On Saturday, the group visited Universal Studios Florida and participated in a STEM activity called Kongtrol Panel. Kongtrol Panel gives students the chance to use the engineering principles they’ve learned in their Upward Bound coursework to control a simulated version of the King Kong-themed ride Skull Island: Reign of Kong™. Students plot coordinates on a Cartesian plane to program simulated vehicles safely around increasingly difficult tracks. Then the students rode the actual ride, experiencing the power of engineering technology firsthand.

A Long Ride to Chicago

Nine students from Abraham Lincoln took a trip to Chicago to visit the Illinois Institute of Technology and experience the cultural resources of a big city. The group left Wednesday morning, traveling by bus to Davenport for an overnight stay.

On Thursday, before leaving for Chicago, students toured Davenport’s St. Ambrose University, a private liberal arts institution. After the tour, they visited Putnam Science Museum. Students used hands-on technology to interact with various aspects of STEM, including the physics of sound waves and the geology and natural history of the Iowa-Illinois region.  

“They all thought the museum would be boring, but they all ended up loving it,” said Hannah Rotschafer, social media & email specialist for AIM Institute and one of the chaperones for the trip.

Following the Putnam Museum, the group drove to Chicago.

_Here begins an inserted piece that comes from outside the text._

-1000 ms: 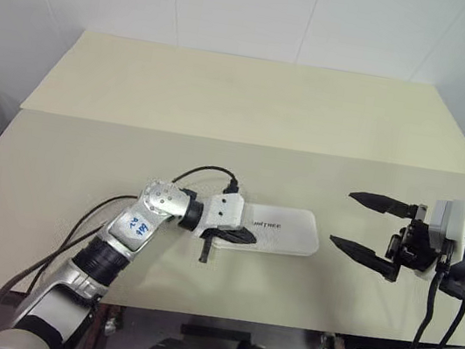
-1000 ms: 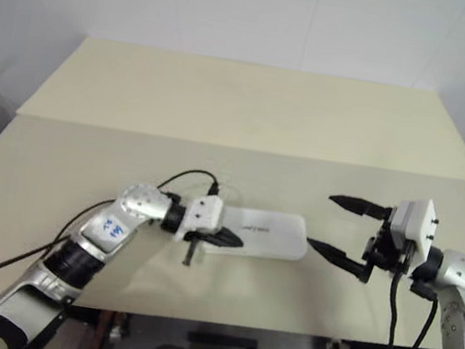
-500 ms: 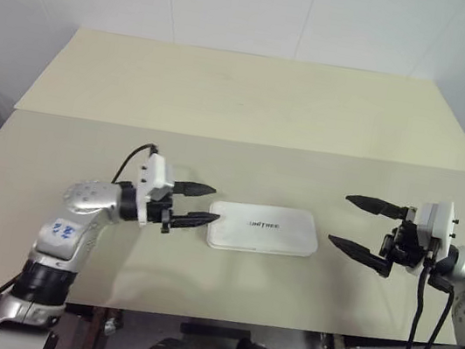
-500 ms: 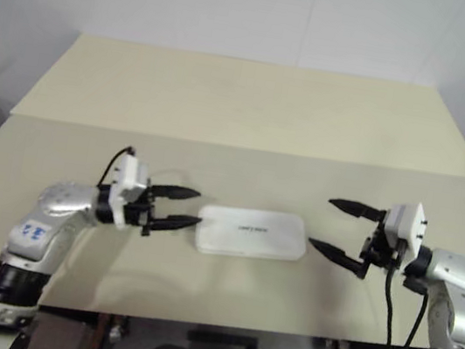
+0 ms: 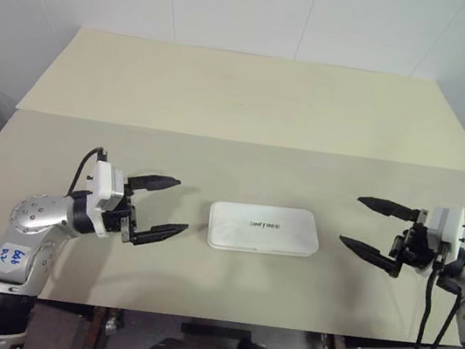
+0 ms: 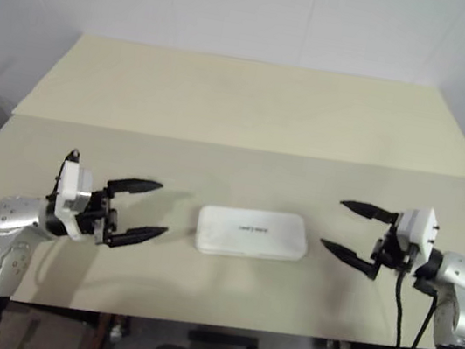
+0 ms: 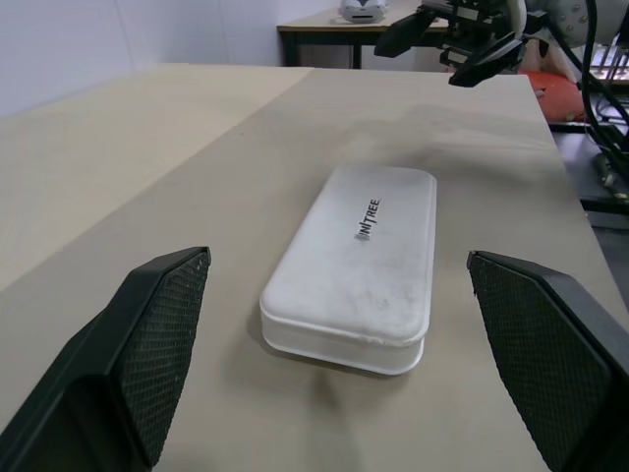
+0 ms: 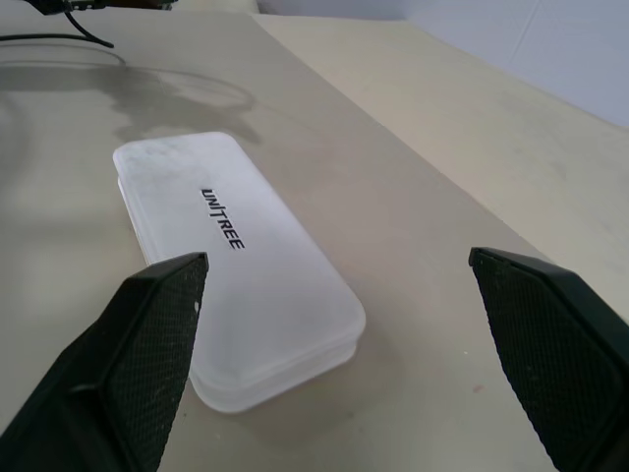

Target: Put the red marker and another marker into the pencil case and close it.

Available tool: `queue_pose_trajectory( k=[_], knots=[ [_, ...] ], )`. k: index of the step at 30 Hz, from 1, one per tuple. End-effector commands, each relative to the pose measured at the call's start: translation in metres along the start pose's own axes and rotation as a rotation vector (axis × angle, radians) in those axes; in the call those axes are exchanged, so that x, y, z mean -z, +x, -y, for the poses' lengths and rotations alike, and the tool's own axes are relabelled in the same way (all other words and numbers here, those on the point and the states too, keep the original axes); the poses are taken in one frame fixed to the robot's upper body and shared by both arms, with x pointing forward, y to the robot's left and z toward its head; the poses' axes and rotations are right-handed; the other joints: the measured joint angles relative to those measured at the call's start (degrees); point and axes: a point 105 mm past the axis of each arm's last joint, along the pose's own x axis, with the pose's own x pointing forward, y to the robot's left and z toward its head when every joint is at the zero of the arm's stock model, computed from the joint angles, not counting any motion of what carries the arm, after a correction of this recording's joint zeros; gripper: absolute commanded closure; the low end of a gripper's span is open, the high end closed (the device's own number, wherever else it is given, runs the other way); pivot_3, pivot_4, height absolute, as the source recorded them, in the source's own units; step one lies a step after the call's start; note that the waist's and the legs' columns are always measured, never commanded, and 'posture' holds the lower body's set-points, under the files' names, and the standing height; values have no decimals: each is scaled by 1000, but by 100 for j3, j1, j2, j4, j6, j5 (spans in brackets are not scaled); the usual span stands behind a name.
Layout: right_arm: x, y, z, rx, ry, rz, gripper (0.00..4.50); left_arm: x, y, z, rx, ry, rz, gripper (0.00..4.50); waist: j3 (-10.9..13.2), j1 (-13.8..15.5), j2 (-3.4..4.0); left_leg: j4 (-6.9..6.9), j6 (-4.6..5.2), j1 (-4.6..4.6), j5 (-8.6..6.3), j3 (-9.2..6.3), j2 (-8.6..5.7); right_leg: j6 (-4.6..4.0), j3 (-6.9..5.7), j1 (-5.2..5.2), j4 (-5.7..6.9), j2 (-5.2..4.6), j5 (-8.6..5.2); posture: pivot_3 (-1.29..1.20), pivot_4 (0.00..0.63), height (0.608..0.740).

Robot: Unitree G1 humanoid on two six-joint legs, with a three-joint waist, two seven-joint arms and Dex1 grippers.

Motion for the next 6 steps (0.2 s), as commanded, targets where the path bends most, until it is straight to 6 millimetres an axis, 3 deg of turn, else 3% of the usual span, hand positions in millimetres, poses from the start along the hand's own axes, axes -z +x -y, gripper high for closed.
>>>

They visited the Navy Pier and then divided into groups to eat dinner downtown. Each student received an $85 stipend at the beginning of the trip and had to figure out how to make it last until they returned home.

Rotschafer said she enjoyed watching the students think critically about their budgets. “It was fun to see them say, ‘Oh, maybe we shouldn’t do this–I know it seems like fun, but it’s kind of expensive.’ I was like, ‘Welcome to adulthood,’” she said.

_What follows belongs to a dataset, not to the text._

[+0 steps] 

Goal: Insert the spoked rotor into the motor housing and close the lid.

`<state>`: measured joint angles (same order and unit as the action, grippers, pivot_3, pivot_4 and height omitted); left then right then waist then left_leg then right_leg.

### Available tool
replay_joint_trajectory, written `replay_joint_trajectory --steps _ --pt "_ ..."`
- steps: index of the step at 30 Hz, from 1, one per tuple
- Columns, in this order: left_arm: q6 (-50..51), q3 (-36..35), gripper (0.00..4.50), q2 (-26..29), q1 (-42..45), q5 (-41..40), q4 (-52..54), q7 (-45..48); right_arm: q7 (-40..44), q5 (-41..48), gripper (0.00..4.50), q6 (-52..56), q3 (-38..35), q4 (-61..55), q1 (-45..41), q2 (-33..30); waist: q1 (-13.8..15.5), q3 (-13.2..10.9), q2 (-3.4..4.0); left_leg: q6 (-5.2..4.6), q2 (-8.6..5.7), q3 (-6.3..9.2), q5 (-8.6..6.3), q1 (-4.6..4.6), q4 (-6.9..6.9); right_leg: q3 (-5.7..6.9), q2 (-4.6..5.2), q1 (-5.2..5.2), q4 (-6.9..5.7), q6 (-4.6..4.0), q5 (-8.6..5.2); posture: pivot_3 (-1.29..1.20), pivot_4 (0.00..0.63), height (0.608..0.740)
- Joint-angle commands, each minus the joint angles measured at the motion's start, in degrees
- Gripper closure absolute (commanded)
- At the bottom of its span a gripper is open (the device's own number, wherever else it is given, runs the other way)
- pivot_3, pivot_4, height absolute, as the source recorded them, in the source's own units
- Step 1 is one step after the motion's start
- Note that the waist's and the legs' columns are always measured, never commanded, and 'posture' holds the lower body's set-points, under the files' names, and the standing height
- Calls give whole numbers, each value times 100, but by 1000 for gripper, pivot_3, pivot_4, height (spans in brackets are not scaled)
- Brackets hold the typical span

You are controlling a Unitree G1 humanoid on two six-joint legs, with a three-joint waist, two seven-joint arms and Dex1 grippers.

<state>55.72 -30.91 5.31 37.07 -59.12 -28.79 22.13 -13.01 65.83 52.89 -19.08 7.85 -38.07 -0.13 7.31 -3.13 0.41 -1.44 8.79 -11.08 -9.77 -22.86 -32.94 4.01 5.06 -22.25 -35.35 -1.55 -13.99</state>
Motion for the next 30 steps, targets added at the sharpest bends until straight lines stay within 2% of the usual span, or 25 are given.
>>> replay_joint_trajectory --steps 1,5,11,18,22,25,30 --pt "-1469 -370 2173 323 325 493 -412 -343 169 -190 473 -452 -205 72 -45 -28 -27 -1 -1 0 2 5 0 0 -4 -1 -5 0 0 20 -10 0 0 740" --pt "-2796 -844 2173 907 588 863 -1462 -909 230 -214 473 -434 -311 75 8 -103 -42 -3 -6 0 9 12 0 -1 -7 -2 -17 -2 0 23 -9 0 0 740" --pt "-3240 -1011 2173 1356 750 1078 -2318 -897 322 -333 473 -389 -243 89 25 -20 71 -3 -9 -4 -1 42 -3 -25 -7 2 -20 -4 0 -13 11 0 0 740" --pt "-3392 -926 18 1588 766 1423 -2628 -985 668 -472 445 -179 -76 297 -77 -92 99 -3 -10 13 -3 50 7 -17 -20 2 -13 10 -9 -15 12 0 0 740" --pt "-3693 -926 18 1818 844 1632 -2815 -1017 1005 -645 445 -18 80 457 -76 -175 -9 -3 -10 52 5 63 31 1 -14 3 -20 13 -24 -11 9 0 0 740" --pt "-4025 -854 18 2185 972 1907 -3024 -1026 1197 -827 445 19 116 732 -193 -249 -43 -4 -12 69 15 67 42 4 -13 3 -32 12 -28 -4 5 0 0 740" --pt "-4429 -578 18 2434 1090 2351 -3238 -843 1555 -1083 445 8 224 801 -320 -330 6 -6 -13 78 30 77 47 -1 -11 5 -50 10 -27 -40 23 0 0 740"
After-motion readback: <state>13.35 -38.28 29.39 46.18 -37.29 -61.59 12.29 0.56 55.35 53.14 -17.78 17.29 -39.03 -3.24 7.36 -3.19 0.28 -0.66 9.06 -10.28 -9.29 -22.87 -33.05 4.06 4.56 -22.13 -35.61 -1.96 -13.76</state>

On Friday, the group toured the Illinois Institute of Technology, a prestigious private research university in Chicago that integrates tech into every program. The students learned about cutting-edge technologies, such as 3D-printed organs and social media marketing machine learning.

After the campus tour, the group visited the Skydeck at Willis Tower and the Lincoln Park Zoo. While the view from the Skydeck was impressive, the zoo was a bit of a letdown.

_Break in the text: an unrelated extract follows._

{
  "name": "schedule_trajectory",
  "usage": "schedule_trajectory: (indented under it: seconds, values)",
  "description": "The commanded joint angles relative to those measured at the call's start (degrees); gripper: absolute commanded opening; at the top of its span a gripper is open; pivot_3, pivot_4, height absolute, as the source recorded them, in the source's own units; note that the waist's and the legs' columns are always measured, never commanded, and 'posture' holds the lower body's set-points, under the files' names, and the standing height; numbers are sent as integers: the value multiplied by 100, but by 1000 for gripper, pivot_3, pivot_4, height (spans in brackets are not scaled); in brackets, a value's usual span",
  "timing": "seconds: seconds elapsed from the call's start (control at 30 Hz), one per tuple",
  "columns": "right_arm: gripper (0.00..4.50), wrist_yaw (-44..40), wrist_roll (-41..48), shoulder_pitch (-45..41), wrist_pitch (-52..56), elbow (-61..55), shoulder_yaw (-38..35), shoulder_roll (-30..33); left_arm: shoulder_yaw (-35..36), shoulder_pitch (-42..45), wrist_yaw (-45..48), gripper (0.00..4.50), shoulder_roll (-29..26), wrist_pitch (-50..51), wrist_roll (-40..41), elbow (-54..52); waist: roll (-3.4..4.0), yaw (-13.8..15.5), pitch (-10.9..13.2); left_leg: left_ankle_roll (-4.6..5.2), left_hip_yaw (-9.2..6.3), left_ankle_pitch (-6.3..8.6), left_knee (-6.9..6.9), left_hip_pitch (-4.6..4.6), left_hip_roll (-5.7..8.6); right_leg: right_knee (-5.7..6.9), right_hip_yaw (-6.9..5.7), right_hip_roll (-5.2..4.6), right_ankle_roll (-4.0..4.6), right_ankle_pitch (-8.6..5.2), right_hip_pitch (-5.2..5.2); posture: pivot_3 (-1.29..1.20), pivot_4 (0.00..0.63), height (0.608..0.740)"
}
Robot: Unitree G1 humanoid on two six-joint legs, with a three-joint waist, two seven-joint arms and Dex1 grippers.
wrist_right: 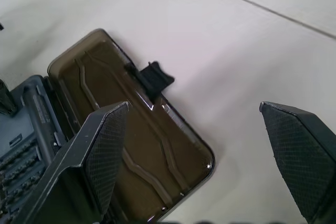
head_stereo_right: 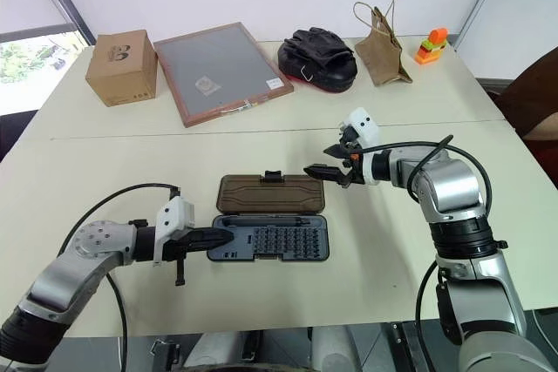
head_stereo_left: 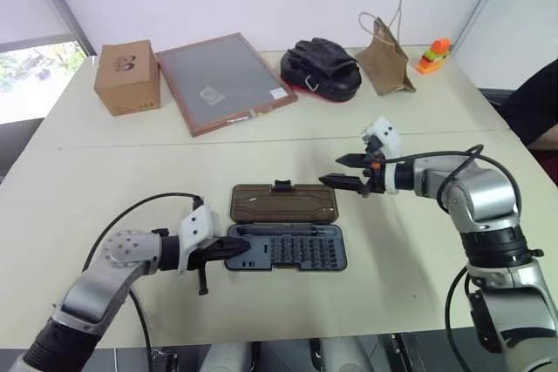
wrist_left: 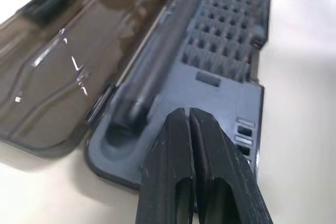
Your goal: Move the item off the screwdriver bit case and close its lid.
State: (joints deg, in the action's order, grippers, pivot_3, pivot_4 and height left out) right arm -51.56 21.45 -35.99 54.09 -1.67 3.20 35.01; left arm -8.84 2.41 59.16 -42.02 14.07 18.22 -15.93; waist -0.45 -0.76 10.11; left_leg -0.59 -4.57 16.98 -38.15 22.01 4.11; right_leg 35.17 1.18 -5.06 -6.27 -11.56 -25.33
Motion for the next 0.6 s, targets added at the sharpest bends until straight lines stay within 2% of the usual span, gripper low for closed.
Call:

“I think we had a lot of high expectations because we come from Omaha and have one of the best zoos in the world,” Rotschafer said.  

On Saturday, the last day of the trip, the group embarked on the long drive back to Council Bluffs. They stopped in Davenport again and watched an IMAX movie about ocean science and technology before returning home.

Importance of the Trips

Campus trips are important for Upward Bound students, who would not otherwise have the opportunity to visit universities outside of their immediate vicinity. Rotschafer said such trips help youth make informed decisions about the higher education they want to pursue.

“I think a lot of kids learned what they don’t want in a college, which I think is equally as important as figuring out what you do like,” Rotschafer said.

Jacha said the trips also help enlarge students’ view of the world and open their minds to new possibilities, new futures.

“It was incredible to just see their perspectives of the world completely blown out of the box they were in,” Jacha said.

In post-trip evaluations, students expressed sincere gratitude for their experiences.

“We’re all really grateful we got this opportunity,” said Thomas Jefferson sophomore Abby Tauge. “These things encourage us and better us for our education.”